ASSIGNMENT:
Pictures do not belong in the copy. Return all of the entries exactly.

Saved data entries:

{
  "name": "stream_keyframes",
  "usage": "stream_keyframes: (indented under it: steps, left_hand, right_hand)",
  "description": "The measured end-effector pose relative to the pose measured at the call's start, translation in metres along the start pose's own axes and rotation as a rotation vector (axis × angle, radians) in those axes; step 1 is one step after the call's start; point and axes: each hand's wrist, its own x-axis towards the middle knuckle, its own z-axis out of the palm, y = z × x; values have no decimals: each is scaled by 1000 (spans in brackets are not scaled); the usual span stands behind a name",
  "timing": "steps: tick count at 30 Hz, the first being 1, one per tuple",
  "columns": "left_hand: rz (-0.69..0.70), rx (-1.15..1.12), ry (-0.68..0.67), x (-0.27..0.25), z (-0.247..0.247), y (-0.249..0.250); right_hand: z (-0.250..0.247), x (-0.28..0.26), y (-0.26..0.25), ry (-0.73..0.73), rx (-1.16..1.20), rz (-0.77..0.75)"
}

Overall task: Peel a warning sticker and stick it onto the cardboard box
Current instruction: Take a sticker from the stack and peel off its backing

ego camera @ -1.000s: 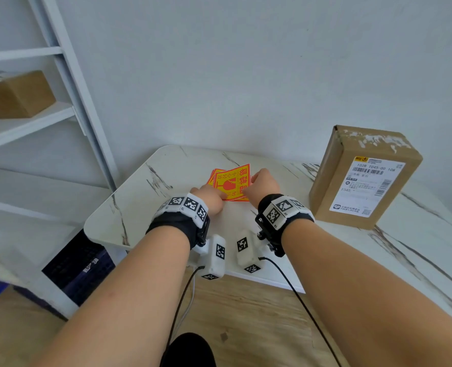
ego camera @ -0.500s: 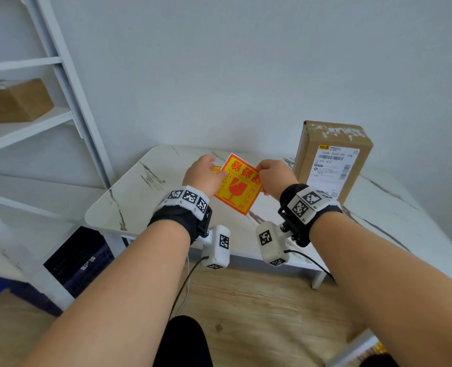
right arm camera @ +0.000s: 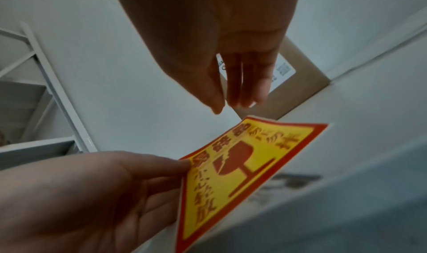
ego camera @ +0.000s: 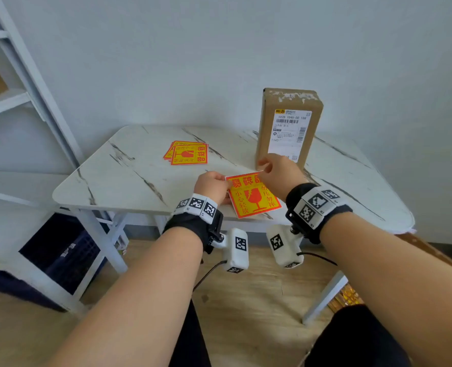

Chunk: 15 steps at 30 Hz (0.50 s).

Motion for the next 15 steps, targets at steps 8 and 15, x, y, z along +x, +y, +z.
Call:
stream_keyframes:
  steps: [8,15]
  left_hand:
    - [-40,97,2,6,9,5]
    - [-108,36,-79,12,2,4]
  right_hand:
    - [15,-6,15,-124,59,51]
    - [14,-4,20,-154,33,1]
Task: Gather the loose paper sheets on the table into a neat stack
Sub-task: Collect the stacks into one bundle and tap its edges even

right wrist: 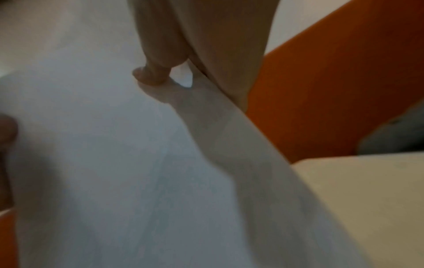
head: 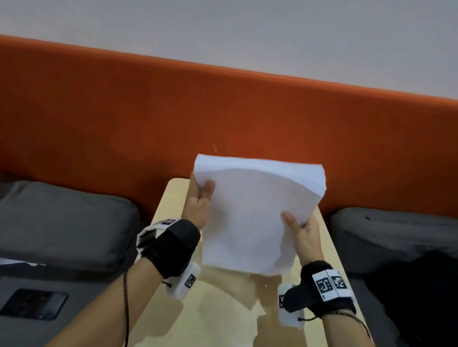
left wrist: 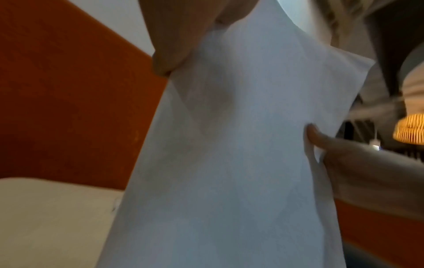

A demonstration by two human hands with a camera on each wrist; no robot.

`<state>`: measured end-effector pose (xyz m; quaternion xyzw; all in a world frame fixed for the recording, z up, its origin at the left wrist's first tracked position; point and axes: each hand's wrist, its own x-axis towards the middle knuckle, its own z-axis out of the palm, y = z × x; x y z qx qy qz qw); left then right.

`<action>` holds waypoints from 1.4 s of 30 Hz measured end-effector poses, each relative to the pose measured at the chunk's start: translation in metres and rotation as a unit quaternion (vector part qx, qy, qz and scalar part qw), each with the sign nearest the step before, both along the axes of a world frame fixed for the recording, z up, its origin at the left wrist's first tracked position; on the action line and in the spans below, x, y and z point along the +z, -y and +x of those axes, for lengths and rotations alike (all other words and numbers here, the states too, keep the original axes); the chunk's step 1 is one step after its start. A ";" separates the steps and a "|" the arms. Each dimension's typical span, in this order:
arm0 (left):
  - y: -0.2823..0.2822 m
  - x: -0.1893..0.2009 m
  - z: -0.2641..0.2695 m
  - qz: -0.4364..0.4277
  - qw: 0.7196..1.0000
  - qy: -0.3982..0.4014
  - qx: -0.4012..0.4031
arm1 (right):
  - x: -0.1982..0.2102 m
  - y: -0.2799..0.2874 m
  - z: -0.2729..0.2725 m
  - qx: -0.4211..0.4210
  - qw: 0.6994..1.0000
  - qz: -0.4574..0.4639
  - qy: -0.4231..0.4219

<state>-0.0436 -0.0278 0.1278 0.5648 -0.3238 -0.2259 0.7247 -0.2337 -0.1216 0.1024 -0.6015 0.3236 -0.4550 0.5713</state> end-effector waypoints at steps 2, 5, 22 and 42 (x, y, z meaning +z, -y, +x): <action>-0.003 -0.018 -0.008 0.039 0.999 0.021 -0.028 | -0.019 -0.003 -0.005 -0.014 0.999 0.035 -0.010; -0.002 -0.038 -0.009 0.059 0.997 -0.003 -0.054 | -0.027 0.000 -0.007 -0.026 0.998 0.051 -0.021; 0.009 -0.073 -0.005 0.205 0.976 0.043 -0.057 | -0.080 -0.002 -0.008 -0.075 0.984 0.100 -0.127; 0.020 -0.137 -0.011 0.516 0.843 0.067 -0.136 | -0.110 0.008 -0.027 -0.029 0.864 0.222 -0.451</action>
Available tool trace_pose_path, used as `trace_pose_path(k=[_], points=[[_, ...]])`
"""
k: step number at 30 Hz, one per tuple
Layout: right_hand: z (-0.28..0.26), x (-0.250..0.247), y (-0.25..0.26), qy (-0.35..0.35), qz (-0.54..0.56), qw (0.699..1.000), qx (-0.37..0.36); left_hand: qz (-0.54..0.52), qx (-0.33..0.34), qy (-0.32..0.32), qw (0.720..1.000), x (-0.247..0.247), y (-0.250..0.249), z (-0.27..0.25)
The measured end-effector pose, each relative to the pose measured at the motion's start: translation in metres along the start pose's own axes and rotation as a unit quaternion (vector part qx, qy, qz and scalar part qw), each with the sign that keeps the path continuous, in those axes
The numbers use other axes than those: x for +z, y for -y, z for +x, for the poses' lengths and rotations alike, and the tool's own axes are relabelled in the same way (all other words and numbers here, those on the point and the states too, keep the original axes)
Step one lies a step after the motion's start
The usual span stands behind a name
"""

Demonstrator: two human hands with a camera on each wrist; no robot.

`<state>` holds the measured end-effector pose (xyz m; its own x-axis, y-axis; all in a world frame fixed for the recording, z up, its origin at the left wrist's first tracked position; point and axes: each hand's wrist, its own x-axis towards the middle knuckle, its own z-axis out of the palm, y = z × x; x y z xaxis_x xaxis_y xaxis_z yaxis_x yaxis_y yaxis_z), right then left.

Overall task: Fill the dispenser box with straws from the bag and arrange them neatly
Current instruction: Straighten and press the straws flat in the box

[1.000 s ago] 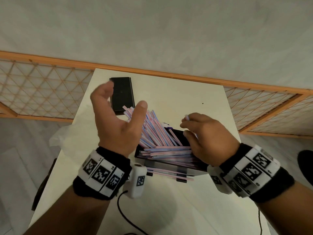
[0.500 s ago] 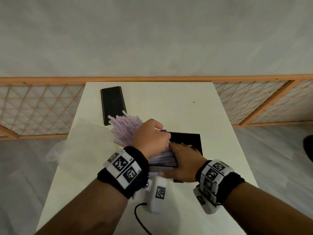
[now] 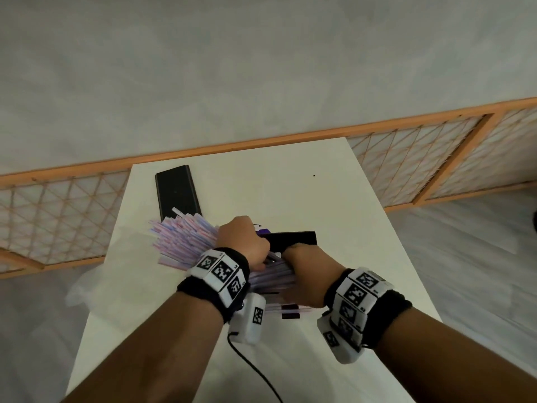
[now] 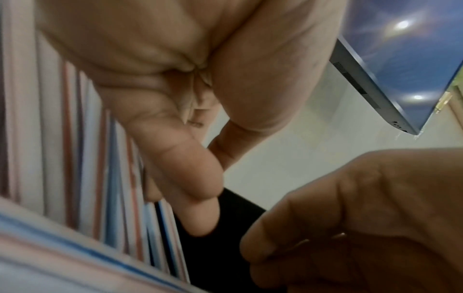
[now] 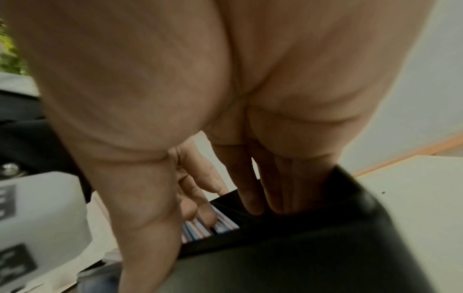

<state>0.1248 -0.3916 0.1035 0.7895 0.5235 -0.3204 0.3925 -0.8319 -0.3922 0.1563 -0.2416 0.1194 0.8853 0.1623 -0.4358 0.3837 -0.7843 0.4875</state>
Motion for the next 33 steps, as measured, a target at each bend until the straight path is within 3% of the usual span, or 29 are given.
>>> trace_pose_path(k=[10, 17, 23, 33], points=[[-0.001, -0.005, -0.01, -0.018, 0.083, 0.995, 0.057, -0.074, -0.067, 0.003, 0.995, 0.007, 0.007, 0.0], [0.0, -0.01, -0.005, 0.0, 0.074, 0.995, 0.063, -0.162, -0.083, 0.018, 0.983, 0.011, 0.009, 0.0], [-0.001, -0.018, 0.0, 0.003, 0.077, 0.995, 0.066, -0.217, -0.066, -0.034, 0.973, 0.02, 0.017, 0.012], [-0.003, -0.033, -0.004, -0.037, 0.077, 0.994, 0.07, -0.151, 0.034, -0.125, 0.98, 0.011, 0.013, -0.003]])
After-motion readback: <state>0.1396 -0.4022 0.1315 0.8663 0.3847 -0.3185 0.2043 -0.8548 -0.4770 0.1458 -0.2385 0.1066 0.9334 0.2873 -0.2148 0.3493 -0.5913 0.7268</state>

WRITTEN SOLUTION:
{
  "name": "stream_keyframes",
  "usage": "stream_keyframes: (indented under it: steps, left_hand, right_hand)",
  "description": "The measured end-effector pose relative to the pose measured at the call's start, translation in metres along the start pose's own axes and rotation as a rotation vector (axis × angle, radians) in those axes; step 1 is one step after the call's start; point and axes: each hand's wrist, its own x-axis towards the middle knuckle, its own z-axis out of the palm, y = z × x; values have no decimals: each is scaled by 1000 (spans in brackets are not scaled); the usual span stands behind a name",
  "timing": "steps: tick count at 30 Hz, the first being 1, one per tuple",
  "columns": "left_hand: rz (-0.69..0.70), rx (-1.15..1.12), ry (-0.68..0.67), x (-0.27..0.25), z (-0.247..0.247), y (-0.249..0.250); right_hand: z (-0.250..0.247), x (-0.28..0.26), y (-0.26..0.25), ry (-0.73..0.73), rx (-1.16..1.20), rz (-0.77..0.75)"
}

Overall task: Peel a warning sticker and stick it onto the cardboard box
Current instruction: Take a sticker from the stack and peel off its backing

ego camera @ -1.000s: 
ego camera @ -0.500s: 
right arm camera @ +0.000s: 
ego camera @ +0.000s: 

Chunk: 15 steps at 30 Hz (0.50 s).

Motion for the next 15 steps, targets at steps 8 and 15, x, y, z along +x, +y, +z.
Call:
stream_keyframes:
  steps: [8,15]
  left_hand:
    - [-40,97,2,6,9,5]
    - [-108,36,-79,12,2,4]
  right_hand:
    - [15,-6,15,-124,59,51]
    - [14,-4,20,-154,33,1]
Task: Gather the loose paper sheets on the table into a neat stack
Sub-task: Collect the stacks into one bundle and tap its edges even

right wrist: 
head: 
left wrist: 

A demonstration by two human hands with a camera on each wrist; no robot.

`<state>`: measured end-effector pose (xyz m; quaternion xyzw; all in a world frame fixed for the recording, z up, its origin at the left wrist's first tracked position; point and axes: each hand's wrist, its own x-axis towards the middle knuckle, its own z-axis out of the palm, y = z × x; x y z qx qy qz qw); left then right.

`<action>` holds waypoints from 1.4 s of 30 Hz measured end-effector poses, each relative to the pose measured at the chunk's start: translation in metres and rotation as a unit quaternion (vector part qx, qy, qz and scalar part qw), each with the sign nearest the step before, both along the axes of a world frame fixed for the recording, z up, its origin at the left wrist's first tracked position; on the action line and in the spans below, x, y and z point along the +z, -y and +x of those axes, for lengths and rotations alike (all other words and numbers here, the states too, keep the original axes); the chunk's step 1 is one step after its start. A ";" separates the steps and a "|" the arms. Each dimension's typical span, in this order:
arm0 (left):
  - y: -0.2823..0.2822 m
  - x: -0.1893..0.2009 m
  - z: -0.2641..0.2695 m
  - qz: -0.4364..0.4277
  - qw: 0.7196..1.0000
  - qy: -0.3982..0.4014
  - qx: -0.4012..0.4031
arm1 (right):
  - x: -0.1982..0.2102 m
  - y: -0.2799..0.2874 m
  - z: -0.2729..0.2725 m
  - qx: -0.4211..0.4210
  - qw: 0.6994..1.0000
  - qz: -0.4574..0.4639
  - qy: -0.4231..0.4219

<state>-0.0436 -0.0278 0.1278 0.5648 -0.3238 -0.2259 0.7247 -0.2337 -0.1216 0.1024 -0.6015 0.3236 -0.4550 0.5713</state> end-effector waypoints at steps 2, 5, 22 and 42 (x, y, z meaning +z, -y, +x): <action>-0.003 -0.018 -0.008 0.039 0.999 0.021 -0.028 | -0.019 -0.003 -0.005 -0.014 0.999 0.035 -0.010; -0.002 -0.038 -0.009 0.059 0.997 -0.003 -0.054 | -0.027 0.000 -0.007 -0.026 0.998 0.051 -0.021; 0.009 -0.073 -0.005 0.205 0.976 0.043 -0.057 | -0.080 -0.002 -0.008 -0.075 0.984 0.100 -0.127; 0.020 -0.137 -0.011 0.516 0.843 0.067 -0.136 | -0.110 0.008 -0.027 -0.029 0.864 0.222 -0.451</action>
Available tool trace_pose_path, used as `trace_pose_path(k=[_], points=[[_, ...]])`
"""
k: step number at 30 Hz, one per tuple
Layout: right_hand: z (-0.28..0.26), x (-0.250..0.247), y (-0.25..0.26), qy (-0.35..0.35), qz (-0.54..0.56), qw (0.699..1.000), qx (-0.37..0.36); left_hand: qz (-0.54..0.52), qx (-0.33..0.34), qy (-0.32..0.32), qw (0.720..1.000), x (-0.247..0.247), y (-0.250..0.249), z (-0.27..0.25)
The measured end-effector pose, each relative to the pose measured at the motion's start: translation in metres along the start pose's own axes and rotation as a unit quaternion (vector part qx, qy, qz and scalar part qw), each with the sign that keeps the path continuous, in those axes
The numbers use other axes than those: x for +z, y for -y, z for +x, for the poses' lengths and rotations alike, and the tool's own axes are relabelled in the same way (all other words and numbers here, those on the point and the states too, keep the original axes)
Step one lies a step after the motion's start
The usual span stands behind a name
"""

Demonstrator: two human hands with a camera on each wrist; no robot.

`<state>` holds the measured end-effector pose (xyz m; its own x-axis, y-axis; all in a world frame fixed for the recording, z up, its origin at the left wrist's first tracked position; point and axes: each hand's wrist, its own x-axis towards the middle knuckle, its own z-axis out of the palm, y = z × x; x y z xaxis_x xaxis_y xaxis_z yaxis_x yaxis_y yaxis_z), right then left.

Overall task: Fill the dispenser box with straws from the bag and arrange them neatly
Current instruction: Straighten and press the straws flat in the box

[1.000 s ago] 
[0.500 s ago] 
[now] 
[now] 
[now] 

<state>0.1248 -0.3916 0.1035 0.7895 0.5235 -0.3204 0.3925 -0.8319 -0.3922 0.1563 -0.2416 0.1194 0.8853 0.1623 -0.4358 0.3837 -0.7843 0.4875</state>
Motion for the next 33 steps, as measured, a target at each bend until the straight path is within 3% of the usual span, or 29 are given.
>>> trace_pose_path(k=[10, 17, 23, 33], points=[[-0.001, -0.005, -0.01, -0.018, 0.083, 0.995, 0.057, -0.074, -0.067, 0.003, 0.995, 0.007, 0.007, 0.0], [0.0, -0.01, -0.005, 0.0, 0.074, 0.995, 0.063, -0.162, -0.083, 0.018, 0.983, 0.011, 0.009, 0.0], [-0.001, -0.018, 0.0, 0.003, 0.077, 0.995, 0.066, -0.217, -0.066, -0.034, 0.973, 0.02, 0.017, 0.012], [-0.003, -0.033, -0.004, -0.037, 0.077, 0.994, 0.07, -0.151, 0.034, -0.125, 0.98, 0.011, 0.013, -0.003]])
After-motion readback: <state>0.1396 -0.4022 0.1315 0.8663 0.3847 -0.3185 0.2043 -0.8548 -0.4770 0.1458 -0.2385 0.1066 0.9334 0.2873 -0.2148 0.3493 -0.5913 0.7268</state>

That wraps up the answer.